What needs to be done →
Work out how many lines of the data hold the string "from", and reply with that number alone.
====== Recorded data
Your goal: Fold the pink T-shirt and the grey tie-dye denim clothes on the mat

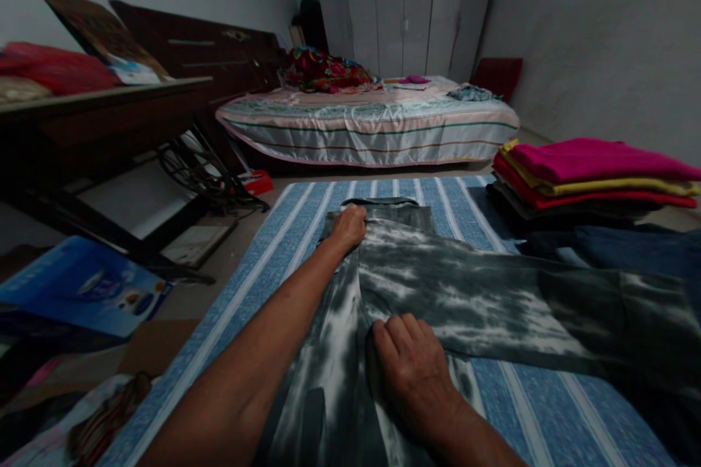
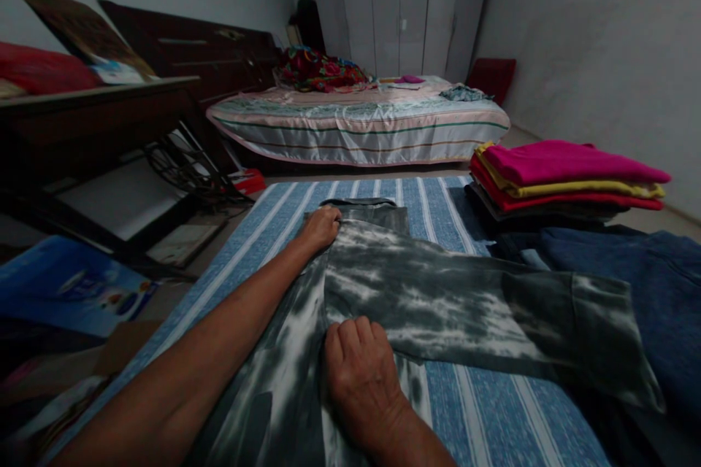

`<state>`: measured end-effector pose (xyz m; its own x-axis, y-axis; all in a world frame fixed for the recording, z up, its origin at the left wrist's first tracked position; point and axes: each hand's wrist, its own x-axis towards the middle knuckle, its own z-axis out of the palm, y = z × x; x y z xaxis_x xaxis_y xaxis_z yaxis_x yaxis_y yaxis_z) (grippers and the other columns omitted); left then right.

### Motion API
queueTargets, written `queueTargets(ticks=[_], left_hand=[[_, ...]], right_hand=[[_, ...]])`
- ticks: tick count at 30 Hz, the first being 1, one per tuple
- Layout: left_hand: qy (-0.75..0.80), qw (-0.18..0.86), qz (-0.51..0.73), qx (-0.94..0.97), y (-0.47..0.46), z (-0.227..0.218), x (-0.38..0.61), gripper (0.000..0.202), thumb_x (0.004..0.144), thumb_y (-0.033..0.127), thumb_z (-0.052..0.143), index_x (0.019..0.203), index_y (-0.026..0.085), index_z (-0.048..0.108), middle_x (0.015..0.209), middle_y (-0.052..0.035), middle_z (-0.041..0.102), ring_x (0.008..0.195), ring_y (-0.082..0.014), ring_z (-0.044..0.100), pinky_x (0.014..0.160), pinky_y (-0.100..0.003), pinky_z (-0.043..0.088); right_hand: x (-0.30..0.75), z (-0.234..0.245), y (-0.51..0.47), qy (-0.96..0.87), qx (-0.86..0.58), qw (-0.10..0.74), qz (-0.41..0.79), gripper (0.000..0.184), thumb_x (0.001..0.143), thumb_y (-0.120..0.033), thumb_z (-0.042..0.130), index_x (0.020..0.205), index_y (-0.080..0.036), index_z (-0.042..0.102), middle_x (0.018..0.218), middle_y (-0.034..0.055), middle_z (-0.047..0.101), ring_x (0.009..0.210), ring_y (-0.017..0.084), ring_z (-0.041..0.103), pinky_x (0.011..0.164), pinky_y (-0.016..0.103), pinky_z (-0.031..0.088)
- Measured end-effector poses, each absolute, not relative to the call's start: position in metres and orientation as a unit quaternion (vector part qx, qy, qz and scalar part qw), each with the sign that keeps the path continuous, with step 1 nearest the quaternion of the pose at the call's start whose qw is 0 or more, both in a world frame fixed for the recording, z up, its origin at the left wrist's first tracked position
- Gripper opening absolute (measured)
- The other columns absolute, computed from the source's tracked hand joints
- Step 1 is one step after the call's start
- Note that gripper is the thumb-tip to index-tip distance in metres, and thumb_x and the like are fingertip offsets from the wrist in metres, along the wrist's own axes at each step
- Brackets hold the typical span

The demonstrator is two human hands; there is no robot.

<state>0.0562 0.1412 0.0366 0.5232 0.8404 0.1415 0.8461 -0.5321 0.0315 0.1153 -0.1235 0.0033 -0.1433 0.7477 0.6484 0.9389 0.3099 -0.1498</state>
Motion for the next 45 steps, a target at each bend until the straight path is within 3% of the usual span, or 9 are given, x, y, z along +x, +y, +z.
queueTargets(ticks=[7,14,19,23,28,34,39,43,45], left_hand=[[-0.533,0.048,-0.095,-0.839,0.119,0.040,0.057,0.029,0.089,0.014,0.042,0.114,0.015,0.054,0.118,-0.0135,0.055,0.101,-0.0240,0.059,0.084,-0.033,0.046],[-0.533,0.048,-0.052,-0.843,0.113,0.040,0.061,0.032,0.092,0.013,0.032,0.104,0.018,0.061,0.115,-0.0115,0.056,0.096,-0.0252,0.060,0.078,-0.035,0.046],[-0.543,0.030,-0.032,-0.839,0.101,0.042,0.063,0.029,0.091,0.016,0.037,0.101,0.014,0.064,0.111,-0.0141,0.059,0.104,-0.0280,0.058,0.083,-0.035,0.046],[-0.541,0.005,-0.025,-0.841,0.082,0.042,0.059,0.033,0.093,0.026,0.037,0.113,0.011,0.059,0.120,-0.0154,0.058,0.113,-0.0272,0.054,0.092,-0.035,0.043],[-0.538,-0.024,-0.019,-0.843,0.071,0.036,0.054,0.055,0.095,0.038,0.034,0.142,0.011,0.032,0.150,-0.0168,0.034,0.135,-0.0264,0.036,0.107,-0.037,0.030],[-0.546,-0.081,0.010,-0.834,0.079,0.029,0.058,0.069,0.094,0.053,0.023,0.151,0.014,0.015,0.159,-0.0130,0.011,0.144,-0.0278,0.015,0.113,-0.046,0.018],[-0.556,-0.065,0.015,-0.829,0.080,0.028,0.063,0.071,0.093,0.055,0.025,0.150,0.015,0.018,0.158,-0.0134,0.015,0.143,-0.0286,0.019,0.111,-0.047,0.021],[-0.545,0.046,-0.028,-0.837,0.071,0.029,0.070,0.060,0.093,0.044,0.037,0.143,0.011,0.036,0.155,-0.0168,0.024,0.141,-0.0319,0.021,0.109,-0.049,0.025],[-0.521,0.092,-0.047,-0.847,0.067,0.031,0.073,0.050,0.093,0.036,0.039,0.134,0.008,0.047,0.148,-0.0191,0.036,0.135,-0.0319,0.031,0.106,-0.046,0.029]], right_hand=[[0.114,0.000,-0.123,-0.743,-0.568,0.324,-0.143,0.020,0.086,-0.005,0.041,0.093,-0.015,0.057,0.077,0.0056,0.051,0.068,0.020,0.040,0.060,0.034,0.028],[0.113,-0.002,-0.122,-0.737,-0.569,0.334,-0.148,0.018,0.081,-0.003,0.045,0.088,-0.015,0.055,0.075,0.0048,0.051,0.068,0.020,0.040,0.061,0.034,0.027],[0.111,-0.003,-0.121,-0.730,-0.578,0.333,-0.147,0.018,0.080,-0.003,0.048,0.091,-0.015,0.055,0.075,0.0042,0.051,0.069,0.020,0.040,0.062,0.034,0.027],[0.111,-0.005,-0.120,-0.732,-0.574,0.338,-0.143,0.017,0.077,-0.004,0.050,0.088,-0.017,0.054,0.076,0.0046,0.052,0.069,0.020,0.039,0.063,0.034,0.026],[0.111,-0.008,-0.119,-0.734,-0.572,0.334,-0.149,0.016,0.075,-0.005,0.051,0.084,-0.019,0.051,0.076,0.0051,0.051,0.069,0.020,0.039,0.062,0.034,0.025],[0.112,-0.006,-0.121,-0.737,-0.572,0.329,-0.146,0.018,0.075,-0.004,0.051,0.085,-0.019,0.052,0.076,0.0045,0.051,0.069,0.020,0.039,0.063,0.034,0.025],[0.111,-0.002,-0.122,-0.734,-0.574,0.330,-0.150,0.018,0.074,-0.002,0.051,0.082,-0.019,0.051,0.075,0.0046,0.051,0.069,0.020,0.039,0.062,0.034,0.025],[0.111,-0.004,-0.121,-0.733,-0.574,0.332,-0.152,0.017,0.074,-0.004,0.051,0.082,-0.019,0.051,0.077,0.0052,0.052,0.071,0.021,0.040,0.062,0.034,0.025],[0.111,-0.005,-0.119,-0.731,-0.574,0.334,-0.156,0.016,0.074,-0.005,0.052,0.083,-0.019,0.052,0.076,0.0050,0.052,0.070,0.020,0.040,0.062,0.034,0.025]])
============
Answer →
2